FIG. 17 is a schematic diagram of a wall thickness labeling structure of a rubber body according to an embodiment of the present utility model;

reference numerals illustrate:

1. an outer tube; 2. a mass ring; 3. a rubber body; 31. an outer ring; 311. x-direction limiting protrusions; 312. z-direction outer limit bulge; 32. an inner ring; 321. x is inward limited and raised; 322. z-direction limiting grooves; 323. an annular limit groove; 324. z-direction inner limit bulge; 33. x-direction limit connection part; 34. an X-direction torsion resistance gap; 35. a Z-direction torsional gap; 36. annular spacing grooves; 4. an inner core; 5. and (3) a framework.

Detailed Description

In order to make the technical problems, technical schemes and beneficial effects to be solved more clear, the utility model is further described in detail below with reference to the accompanying drawings and embodiments. It should be understood that the specific embodiments described herein are for purposes of illustration only and are not intended to limit the scope of the utility model.

In the description of the present utility model, terms indicating an azimuth or a positional relationship such as "X direction, Y direction, Z direction" and the like are used in correspondence with the front-rear direction, the left-right direction, and the up-down direction of the vehicle, and are merely for convenience of describing the present utility model and simplifying the description, and do not indicate or imply that the device or element to be referred to must have a specific azimuth, be configured and operated in a specific azimuth, and thus should not be construed as limiting the present utility model.

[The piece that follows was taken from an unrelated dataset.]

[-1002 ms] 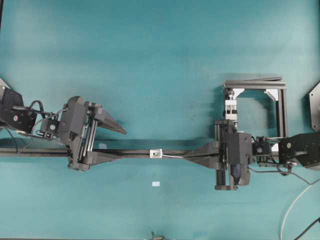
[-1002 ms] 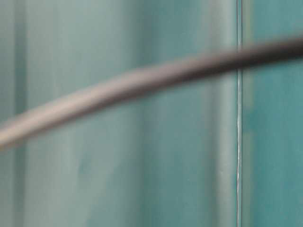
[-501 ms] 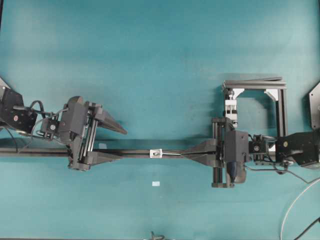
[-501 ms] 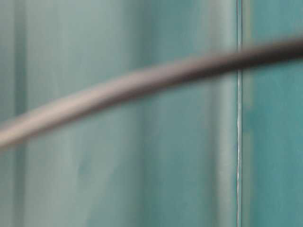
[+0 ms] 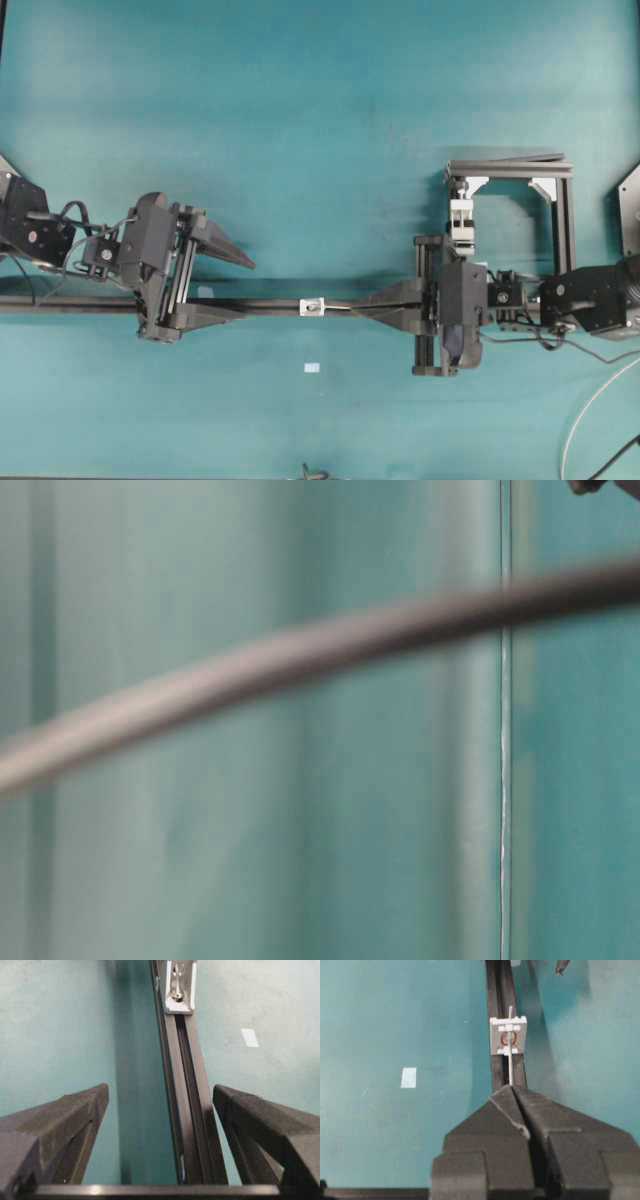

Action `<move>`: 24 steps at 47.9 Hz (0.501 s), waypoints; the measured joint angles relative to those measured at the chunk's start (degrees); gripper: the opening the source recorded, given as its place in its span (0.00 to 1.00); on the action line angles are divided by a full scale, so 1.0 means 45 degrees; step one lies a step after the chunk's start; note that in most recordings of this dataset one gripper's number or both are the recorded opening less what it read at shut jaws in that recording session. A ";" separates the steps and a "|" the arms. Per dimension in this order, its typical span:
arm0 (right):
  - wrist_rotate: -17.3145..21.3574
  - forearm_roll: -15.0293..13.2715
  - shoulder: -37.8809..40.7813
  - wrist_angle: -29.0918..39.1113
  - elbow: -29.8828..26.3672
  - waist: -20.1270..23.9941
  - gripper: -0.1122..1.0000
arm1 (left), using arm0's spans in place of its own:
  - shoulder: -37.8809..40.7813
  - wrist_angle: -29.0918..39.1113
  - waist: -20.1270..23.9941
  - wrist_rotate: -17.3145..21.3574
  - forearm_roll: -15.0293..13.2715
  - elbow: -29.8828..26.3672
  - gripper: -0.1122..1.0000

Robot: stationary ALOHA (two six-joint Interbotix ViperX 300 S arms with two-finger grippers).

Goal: Insert the wire through the hole in the metal fitting marked with a red label.
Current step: 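Push the wire tip through the hole with the right gripper, then move the left gripper to the bracket's far side and grasp the wire tip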

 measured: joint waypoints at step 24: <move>-0.0234 -0.0020 0.0234 0.0000 -0.0332 -0.0117 0.09 | -0.0020 0.0098 0.0000 -0.0039 0.0000 -0.0195 0.71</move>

Referring to fig. 1 to 9 together, a suspension liner according to the present utility model will now be described. The suspension bushing comprises an inner core 4, a rubber main body 3 and an outer tube 1 which are nested in sequence from inside to outside;

the rubber main body 3 comprises an inner ring 32 and an outer ring 31, the inner ring 32 and the outer ring 31 are connected into a whole through an X-direction limiting connecting part 33 extending along the X direction, and the outer tube 1, the X-direction limiting connecting part 33 and the inner core 4 form an X-direction first torsion-resistant limiting structure; wherein, the X-direction limit connection part 33 is positioned at the middle position of the Y-direction of the rubber main body 3;

x-direction outer limiting protrusions 311 protruding towards the inner ring 32 are respectively arranged on the inner sides of the two Y-direction ends of the outer ring 31 along the X-direction, and an X-direction torsion-resistant gap 34 is formed between the X-direction outer limiting protrusions 311 and the inner ring 32; the outer tube 1, the X-direction outer limit bulge 311 and the inner core 4 form an X-direction second torsion-resistant limit structure;

the X-direction first torsion-resistant limiting structure and the X-direction second torsion-resistant limiting structure form an X-direction second torsion-resistant limiting structure of the suspension bushing.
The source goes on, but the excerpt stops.